* [The task]
Look through the listing for the string "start" and copy out every line that holds it.

-*-*-

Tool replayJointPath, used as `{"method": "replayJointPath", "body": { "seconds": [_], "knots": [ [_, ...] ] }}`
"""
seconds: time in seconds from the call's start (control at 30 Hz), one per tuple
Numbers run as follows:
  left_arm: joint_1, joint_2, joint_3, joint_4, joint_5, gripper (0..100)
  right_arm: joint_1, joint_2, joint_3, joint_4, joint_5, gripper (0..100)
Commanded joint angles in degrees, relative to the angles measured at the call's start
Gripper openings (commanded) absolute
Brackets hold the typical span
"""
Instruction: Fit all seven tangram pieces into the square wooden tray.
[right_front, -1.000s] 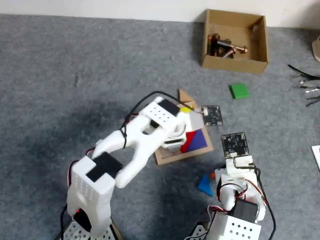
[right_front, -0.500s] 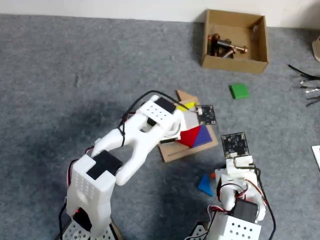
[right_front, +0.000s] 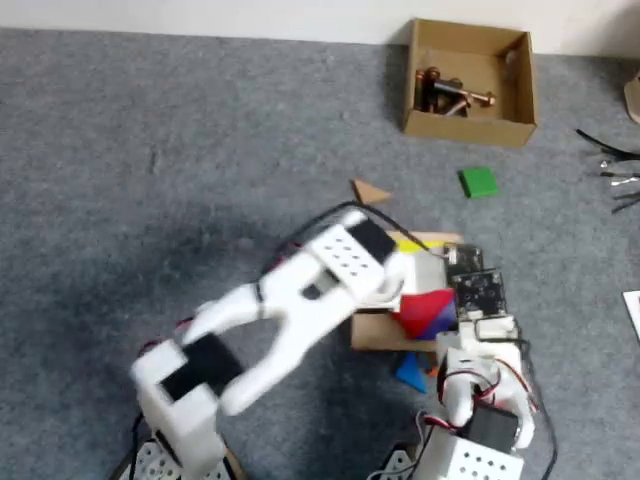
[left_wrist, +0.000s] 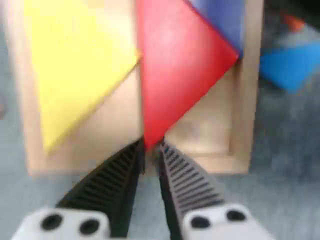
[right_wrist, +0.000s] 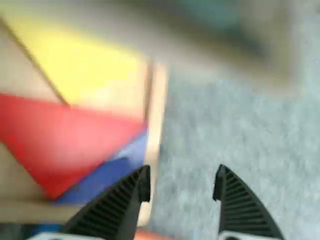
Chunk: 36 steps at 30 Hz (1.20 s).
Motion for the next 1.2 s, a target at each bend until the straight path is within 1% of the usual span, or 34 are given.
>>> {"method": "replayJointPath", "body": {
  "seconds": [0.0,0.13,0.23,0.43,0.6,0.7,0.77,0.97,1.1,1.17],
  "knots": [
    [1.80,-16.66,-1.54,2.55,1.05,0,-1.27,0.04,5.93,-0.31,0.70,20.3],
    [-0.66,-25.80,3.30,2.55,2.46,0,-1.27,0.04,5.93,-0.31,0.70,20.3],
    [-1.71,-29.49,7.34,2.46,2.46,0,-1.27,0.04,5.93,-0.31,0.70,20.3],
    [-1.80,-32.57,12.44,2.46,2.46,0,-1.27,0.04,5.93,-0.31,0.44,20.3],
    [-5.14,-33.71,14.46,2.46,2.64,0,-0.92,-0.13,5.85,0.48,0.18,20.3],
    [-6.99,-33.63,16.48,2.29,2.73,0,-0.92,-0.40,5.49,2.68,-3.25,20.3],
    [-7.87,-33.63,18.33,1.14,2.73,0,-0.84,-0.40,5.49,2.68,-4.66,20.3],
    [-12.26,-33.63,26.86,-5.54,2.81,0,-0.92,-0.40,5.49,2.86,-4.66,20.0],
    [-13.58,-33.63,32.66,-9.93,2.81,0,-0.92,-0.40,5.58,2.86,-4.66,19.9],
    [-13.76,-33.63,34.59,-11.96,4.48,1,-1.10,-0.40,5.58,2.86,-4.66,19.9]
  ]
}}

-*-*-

* [Output below]
seconds: time in seconds from the call's start (control at 30 Hz), one per tuple
Commanded joint angles in degrees, relative to the angles measured at the call's start

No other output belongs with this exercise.